Exercise: Each record is to be printed exactly as given, down to the last mark.

Data to process:
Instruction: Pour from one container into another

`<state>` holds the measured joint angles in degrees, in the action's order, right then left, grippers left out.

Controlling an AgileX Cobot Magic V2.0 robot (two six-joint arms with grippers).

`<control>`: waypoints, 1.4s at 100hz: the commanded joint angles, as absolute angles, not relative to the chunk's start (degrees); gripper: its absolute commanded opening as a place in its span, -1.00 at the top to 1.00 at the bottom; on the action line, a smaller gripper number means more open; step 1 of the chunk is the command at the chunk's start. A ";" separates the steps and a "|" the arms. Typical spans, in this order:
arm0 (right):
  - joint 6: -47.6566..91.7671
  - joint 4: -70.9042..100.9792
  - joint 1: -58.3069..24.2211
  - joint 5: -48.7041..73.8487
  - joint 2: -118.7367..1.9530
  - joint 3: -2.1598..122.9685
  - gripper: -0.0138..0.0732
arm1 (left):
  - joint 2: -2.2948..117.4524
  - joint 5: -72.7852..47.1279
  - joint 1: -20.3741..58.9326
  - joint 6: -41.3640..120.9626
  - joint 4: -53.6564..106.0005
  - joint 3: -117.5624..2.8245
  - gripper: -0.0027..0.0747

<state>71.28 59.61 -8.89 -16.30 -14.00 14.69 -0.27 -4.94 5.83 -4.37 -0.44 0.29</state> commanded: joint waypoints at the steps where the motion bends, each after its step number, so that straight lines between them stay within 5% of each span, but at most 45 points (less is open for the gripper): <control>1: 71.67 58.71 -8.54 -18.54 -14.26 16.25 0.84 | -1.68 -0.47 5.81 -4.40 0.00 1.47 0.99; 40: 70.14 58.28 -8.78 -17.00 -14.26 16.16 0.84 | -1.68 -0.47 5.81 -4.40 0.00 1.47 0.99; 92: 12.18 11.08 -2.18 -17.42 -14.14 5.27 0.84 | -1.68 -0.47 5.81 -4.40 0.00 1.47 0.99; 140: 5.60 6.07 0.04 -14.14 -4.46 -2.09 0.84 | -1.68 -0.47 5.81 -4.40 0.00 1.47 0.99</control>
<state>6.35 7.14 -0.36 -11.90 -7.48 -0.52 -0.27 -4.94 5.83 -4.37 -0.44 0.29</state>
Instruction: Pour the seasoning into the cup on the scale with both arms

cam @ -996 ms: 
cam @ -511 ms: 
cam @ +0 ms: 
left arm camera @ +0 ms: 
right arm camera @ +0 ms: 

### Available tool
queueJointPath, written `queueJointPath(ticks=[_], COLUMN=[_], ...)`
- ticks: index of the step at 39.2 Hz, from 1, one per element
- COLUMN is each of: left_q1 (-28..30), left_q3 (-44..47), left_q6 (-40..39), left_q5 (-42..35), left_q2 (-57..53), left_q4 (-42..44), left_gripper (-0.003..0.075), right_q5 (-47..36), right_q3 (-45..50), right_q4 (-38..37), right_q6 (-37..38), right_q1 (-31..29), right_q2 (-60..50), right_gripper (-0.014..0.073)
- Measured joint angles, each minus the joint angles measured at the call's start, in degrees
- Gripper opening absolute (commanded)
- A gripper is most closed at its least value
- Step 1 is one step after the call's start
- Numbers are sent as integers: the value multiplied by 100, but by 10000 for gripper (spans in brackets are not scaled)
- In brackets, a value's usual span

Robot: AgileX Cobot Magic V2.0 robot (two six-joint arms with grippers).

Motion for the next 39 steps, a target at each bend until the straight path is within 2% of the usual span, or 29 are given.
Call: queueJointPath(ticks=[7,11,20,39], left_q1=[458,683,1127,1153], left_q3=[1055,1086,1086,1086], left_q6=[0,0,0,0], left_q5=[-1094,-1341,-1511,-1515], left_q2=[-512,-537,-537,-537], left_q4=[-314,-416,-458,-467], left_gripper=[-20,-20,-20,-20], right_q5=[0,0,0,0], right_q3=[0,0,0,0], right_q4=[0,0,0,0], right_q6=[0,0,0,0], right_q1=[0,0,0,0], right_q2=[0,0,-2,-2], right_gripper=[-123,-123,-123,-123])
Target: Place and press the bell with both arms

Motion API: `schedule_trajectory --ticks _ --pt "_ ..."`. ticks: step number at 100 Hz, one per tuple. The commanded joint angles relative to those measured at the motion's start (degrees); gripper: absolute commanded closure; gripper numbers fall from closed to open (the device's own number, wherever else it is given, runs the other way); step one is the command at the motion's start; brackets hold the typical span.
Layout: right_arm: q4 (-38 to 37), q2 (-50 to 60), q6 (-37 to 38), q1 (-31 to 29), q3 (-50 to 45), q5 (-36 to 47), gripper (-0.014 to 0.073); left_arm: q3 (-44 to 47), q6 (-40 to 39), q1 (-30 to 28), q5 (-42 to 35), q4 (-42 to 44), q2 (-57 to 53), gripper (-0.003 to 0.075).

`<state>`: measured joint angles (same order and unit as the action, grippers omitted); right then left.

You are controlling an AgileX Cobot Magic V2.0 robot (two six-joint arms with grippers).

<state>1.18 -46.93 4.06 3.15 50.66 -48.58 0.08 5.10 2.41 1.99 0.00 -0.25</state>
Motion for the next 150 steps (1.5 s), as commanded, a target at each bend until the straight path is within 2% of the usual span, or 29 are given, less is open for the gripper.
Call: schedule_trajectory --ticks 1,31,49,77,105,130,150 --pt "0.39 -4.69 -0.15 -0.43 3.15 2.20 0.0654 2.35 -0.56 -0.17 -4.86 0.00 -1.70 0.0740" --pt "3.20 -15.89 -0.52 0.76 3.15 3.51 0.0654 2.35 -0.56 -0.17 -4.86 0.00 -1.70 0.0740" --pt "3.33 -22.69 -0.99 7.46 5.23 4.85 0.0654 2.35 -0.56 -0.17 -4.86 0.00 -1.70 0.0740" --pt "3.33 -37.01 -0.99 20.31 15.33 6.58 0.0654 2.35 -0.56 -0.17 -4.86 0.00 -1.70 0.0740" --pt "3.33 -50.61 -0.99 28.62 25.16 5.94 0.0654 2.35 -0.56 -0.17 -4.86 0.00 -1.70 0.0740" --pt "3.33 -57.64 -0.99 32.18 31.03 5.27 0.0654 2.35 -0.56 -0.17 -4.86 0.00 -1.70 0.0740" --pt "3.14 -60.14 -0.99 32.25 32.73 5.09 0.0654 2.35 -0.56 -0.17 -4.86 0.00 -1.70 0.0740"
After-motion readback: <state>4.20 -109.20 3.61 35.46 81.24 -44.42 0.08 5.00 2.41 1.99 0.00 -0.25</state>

Solution below:
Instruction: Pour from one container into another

`<state>` holds the measured joint angles in degrees, in the action's order, right then left, grippers left out.

Controlling an AgileX Cobot Magic V2.0 robot (two six-joint arms with grippers).

`<control>`: waypoints, 1.4s at 100hz: the commanded joint angles, as absolute angles, not relative to the chunk's start (degrees); gripper: its absolute commanded opening as a place in its span, -1.00 at the top to 1.00 at the bottom; on the action line, a smaller gripper number means more open; step 1 of the chunk is the command at the chunk's start. A ";" separates the steps and a "|" the arms. Typical spans, in this order:
arm0 (right):
  - joint 6: -47.6566..91.7671
  - joint 4: -70.9042..100.9792
  - joint 1: -58.3069..24.2211
  - joint 5: -48.7041..73.8487
  - joint 2: -118.7367..1.9530
  - joint 3: -2.1598..122.9685
  - gripper: -0.0138..0.0732
arm1 (left):
  - joint 2: -2.2948..117.4524
  - joint 5: -72.7852..47.1279
  - joint 1: -20.3741..58.9326
  - joint 6: -41.3640..120.9626
  - joint 4: -53.6564..106.0005
  - joint 3: -117.5624..2.8245
  - gripper: -0.0027..0.0747

<state>71.28 59.61 -8.89 -16.30 -14.00 14.69 -0.27 -4.94 5.83 -4.37 -0.44 0.29</state> commanded: joint waypoints at the steps where the motion bends, each after its step number, so that straight lines between them stay within 5% of each span, but at most 45 points (less is open for the gripper): <control>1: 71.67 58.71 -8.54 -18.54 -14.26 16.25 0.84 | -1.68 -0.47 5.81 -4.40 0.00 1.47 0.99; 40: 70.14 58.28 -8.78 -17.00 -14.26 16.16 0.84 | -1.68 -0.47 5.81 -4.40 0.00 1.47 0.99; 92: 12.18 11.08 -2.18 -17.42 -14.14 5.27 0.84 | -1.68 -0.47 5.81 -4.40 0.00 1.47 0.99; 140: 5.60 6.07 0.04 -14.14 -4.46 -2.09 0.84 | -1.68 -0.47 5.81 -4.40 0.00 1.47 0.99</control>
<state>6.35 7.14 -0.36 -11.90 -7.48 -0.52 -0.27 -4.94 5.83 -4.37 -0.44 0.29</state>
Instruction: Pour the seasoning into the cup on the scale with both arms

cam @ -996 ms: 
cam @ -511 ms: 
cam @ +0 ms: 
left arm camera @ +0 ms: 
right arm camera @ +0 ms: 

### Available tool
queueJointPath, written `queueJointPath(ticks=[_], COLUMN=[_], ...)`
- ticks: index of the step at 39.2 Hz, from 1, one per element
- COLUMN is each of: left_q1 (-28..30), left_q3 (-44..47), left_q6 (-40..39), left_q5 (-42..35), left_q2 (-57..53), left_q4 (-42..44), left_gripper (-0.003..0.075), right_q5 (-47..36), right_q3 (-45..50), right_q4 (-38..37), right_q6 (-37..38), right_q1 (-31..29), right_q2 (-60..50), right_gripper (-0.014..0.073)
- Measured joint angles, each minus the joint angles measured at the call's start, in degrees
- Gripper opening absolute (commanded)
- A gripper is most closed at its least value
- Step 1 is one step after the call's start
- Numbers are sent as integers: the value multiplied by 100, but by 10000 for gripper (spans in brackets are not scaled)
- In brackets, a value's usual span

Robot: AgileX Cobot Magic V2.0 robot (two six-joint arms with grippers).

Motion for the next 39 steps, a target at each bend until the straight path is within 2% of the usual span, or 29 are given.
Call: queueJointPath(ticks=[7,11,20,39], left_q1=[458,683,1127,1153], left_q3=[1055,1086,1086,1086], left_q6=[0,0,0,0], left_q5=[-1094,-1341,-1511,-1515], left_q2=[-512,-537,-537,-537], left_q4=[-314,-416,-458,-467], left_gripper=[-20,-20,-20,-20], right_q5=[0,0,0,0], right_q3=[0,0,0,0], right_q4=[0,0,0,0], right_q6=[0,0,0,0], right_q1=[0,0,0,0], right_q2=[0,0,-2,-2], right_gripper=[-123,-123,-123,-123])
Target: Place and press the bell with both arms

Motion API: `schedule_trajectory --ticks _ --pt "_ ..."`. ticks: step number at 100 Hz, one per tuple. The commanded joint angles relative to those measured at the motion's start (degrees); gripper: absolute commanded closure; gripper numbers fall from closed to open (the device's own number, wherever else it is given, runs the other way); step one is the command at the motion's start; brackets hold the typical span.
Layout: right_arm: q4 (-38 to 37), q2 (-50 to 60), q6 (-37 to 38), q1 (-31 to 29), q3 (-50 to 45), q5 (-36 to 47), gripper (-0.014 to 0.073); left_arm: q3 (-44 to 47), q6 (-40 to 39), q1 (-30 to 28), q5 (-42 to 35), q4 (-42 to 44), q2 (-57 to 53), gripper (-0.003 to 0.075).

`<state>`: measured joint angles (same order and unit as the action, grippers omitted); right then left.

You are controlling an AgileX Cobot Magic V2.0 robot (two six-joint arms with grippers).

<state>1.18 -46.93 4.06 3.15 50.66 -48.58 0.08 5.10 2.41 1.99 0.00 -0.25</state>
Motion for the next 150 steps (1.5 s), as commanded, a target at each bend until the straight path is within 2% of the usual span, or 29 are given, less is open for the gripper.
Call: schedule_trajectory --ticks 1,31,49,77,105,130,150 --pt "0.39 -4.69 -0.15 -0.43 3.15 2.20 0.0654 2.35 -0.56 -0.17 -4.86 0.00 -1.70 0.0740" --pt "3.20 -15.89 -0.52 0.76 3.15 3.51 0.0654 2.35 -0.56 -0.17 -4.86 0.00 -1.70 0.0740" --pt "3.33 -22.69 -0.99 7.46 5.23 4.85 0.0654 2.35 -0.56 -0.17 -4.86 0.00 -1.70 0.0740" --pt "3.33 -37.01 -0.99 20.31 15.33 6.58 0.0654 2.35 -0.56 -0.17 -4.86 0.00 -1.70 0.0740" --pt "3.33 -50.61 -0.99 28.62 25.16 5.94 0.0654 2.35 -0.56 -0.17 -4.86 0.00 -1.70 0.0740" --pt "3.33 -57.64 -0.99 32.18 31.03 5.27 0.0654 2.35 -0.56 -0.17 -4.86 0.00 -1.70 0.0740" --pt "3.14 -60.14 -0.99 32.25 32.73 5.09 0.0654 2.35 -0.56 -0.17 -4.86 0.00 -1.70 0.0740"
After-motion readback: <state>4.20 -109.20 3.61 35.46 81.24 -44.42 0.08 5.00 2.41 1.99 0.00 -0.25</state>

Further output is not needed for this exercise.